Brittany's dark-brown hair is pulled from her small, round, milky-white face. Her large, limpid, brown doe eyes are expertly made up -- a thin line of black eyeliner drawn just above her lashes, on top of a thicker line of white liner. She takes a drag on a cigarette. She takes another drag. She's been smoking cigarette after cigarette since her grandmother left to make a quick trip to the bank. She flicks the flint of a blue plastic lighter, staring at the flame. She flicks it again, and again, and again, and again.
"I hate him," she spits out, finally. "He should just leave me alone."

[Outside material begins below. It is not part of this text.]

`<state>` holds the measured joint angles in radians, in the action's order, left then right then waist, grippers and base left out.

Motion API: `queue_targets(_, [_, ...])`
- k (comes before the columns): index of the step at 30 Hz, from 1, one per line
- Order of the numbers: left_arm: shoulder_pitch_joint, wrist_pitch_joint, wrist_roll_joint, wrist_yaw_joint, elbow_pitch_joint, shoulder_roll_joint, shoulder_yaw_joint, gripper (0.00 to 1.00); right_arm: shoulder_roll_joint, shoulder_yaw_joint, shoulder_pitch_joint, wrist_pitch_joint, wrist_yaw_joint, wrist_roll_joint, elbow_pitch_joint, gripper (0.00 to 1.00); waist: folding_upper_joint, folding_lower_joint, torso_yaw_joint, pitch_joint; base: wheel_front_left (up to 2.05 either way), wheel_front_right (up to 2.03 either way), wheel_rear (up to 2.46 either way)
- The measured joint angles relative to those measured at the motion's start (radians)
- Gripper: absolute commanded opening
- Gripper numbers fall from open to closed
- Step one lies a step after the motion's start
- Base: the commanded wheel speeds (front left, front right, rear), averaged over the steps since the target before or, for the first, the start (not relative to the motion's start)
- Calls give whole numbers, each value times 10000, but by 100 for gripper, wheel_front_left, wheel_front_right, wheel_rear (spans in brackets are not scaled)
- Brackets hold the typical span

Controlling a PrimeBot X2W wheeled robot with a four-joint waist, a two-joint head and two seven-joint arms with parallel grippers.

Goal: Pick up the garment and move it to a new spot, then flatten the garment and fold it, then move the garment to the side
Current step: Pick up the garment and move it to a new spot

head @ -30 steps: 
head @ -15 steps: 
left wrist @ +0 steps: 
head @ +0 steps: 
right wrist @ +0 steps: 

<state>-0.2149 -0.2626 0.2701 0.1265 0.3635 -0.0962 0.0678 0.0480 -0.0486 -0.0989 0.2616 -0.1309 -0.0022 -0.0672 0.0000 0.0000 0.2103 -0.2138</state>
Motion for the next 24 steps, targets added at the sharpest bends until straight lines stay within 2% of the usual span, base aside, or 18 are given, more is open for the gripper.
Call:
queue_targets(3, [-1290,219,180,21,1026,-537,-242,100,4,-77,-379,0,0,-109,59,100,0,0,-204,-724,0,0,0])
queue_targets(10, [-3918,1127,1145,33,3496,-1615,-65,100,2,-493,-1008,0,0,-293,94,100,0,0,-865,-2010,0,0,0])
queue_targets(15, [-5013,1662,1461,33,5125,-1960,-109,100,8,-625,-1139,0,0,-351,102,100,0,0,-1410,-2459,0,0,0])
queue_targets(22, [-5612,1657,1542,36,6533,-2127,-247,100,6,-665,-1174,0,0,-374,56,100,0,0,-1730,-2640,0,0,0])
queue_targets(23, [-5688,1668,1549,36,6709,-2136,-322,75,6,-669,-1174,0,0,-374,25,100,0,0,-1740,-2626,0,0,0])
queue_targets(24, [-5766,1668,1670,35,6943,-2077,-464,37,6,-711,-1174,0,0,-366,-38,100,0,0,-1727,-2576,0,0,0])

For the past four months, Markey has dogged Brittany's every move. She runs. He finds her. She runs again. Markey has forcibly hauled Brittany off the streets at least 12 times, he says. "More like a thousand times!" she snaps. Once, after Markey got her to the front lobby of a runaway shelter with the help of four sheriff's deputies, she walked out the back door. "I was like, 'Peace,'" she boasts, "and I was gone."
It's beginning to seem more and more like a pointless exercise for Markey, but he persists.

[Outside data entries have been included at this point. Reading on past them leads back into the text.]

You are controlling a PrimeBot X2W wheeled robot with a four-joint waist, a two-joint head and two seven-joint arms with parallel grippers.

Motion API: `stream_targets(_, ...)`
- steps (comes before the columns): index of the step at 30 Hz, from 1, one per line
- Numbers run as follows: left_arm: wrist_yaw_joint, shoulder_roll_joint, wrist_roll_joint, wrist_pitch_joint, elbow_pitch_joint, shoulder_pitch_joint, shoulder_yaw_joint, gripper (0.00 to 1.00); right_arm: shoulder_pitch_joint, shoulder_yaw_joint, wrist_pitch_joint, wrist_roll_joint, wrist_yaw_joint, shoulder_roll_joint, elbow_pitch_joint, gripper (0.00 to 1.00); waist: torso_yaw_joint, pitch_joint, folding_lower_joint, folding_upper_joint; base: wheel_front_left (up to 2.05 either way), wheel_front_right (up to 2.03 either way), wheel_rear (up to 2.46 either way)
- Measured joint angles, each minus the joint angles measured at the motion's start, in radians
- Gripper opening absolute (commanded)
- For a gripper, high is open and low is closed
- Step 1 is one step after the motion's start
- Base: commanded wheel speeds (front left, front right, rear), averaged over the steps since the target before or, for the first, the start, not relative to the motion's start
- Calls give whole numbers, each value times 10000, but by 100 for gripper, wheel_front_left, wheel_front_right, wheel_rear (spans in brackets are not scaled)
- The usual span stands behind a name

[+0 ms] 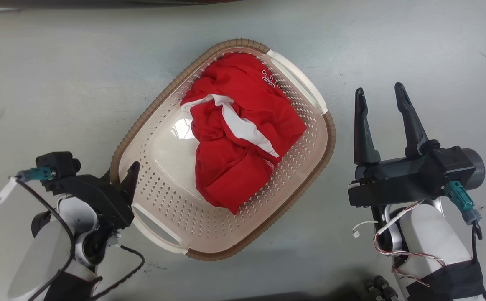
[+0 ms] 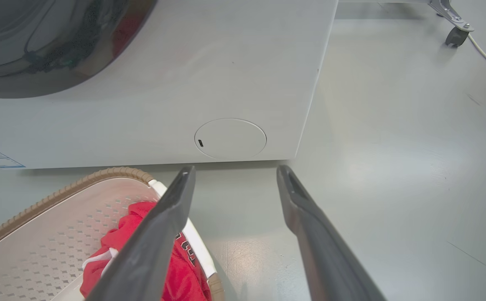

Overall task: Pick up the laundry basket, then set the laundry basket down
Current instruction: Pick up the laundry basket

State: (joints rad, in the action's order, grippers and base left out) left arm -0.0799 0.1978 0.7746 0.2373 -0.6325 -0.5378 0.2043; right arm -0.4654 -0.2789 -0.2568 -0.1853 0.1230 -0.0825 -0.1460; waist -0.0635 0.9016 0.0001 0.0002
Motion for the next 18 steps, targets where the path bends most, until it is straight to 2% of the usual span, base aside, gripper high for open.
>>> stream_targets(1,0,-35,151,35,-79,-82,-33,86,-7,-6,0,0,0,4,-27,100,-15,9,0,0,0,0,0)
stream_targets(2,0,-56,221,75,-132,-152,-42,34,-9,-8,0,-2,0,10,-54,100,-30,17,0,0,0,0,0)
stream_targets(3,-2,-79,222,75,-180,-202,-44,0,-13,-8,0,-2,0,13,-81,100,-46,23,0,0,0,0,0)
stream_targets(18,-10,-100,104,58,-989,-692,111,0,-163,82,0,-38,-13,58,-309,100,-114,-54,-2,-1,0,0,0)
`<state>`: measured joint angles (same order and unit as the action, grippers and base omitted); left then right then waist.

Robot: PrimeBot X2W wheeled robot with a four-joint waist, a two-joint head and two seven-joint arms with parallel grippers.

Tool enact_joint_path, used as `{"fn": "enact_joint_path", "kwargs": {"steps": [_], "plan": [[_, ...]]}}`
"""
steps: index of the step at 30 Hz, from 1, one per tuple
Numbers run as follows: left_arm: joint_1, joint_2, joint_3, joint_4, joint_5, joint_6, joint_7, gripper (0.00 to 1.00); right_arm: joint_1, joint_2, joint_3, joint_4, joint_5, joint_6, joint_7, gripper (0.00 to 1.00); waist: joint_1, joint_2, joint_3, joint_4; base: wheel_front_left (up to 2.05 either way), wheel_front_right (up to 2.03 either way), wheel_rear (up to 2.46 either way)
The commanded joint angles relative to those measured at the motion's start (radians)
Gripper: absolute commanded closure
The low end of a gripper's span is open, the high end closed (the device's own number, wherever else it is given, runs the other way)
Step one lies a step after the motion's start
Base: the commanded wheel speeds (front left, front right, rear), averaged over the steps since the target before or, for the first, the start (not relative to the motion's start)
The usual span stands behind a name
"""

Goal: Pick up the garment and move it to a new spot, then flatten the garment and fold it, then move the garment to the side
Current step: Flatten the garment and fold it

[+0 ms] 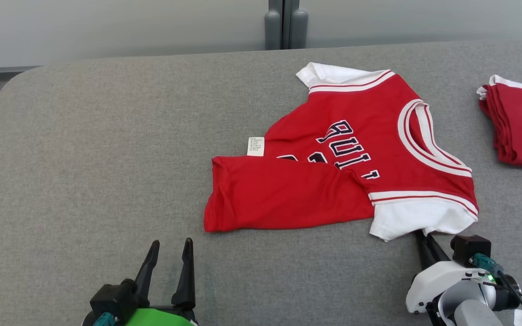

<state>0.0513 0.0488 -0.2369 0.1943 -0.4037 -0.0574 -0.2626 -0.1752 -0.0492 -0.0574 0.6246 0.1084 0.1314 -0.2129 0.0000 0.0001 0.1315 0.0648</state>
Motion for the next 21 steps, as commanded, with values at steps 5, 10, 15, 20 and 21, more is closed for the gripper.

Brittany is a chronic runaway. She's the kind of kid that the $3.6 billion Department of Children and Families (DCF) keeps losing. No matter how much money is thrown at the problem -- and the department is now asking for an additional $473 million from the state legislature to help children in its care -- authorities are powerless to intervene. Running is not a crime in Florida, officials say. Locking up the chronic runaway is an absolute last resort. Brittany has been involuntarily hospitalized several times for evaluation, but those stays are brief.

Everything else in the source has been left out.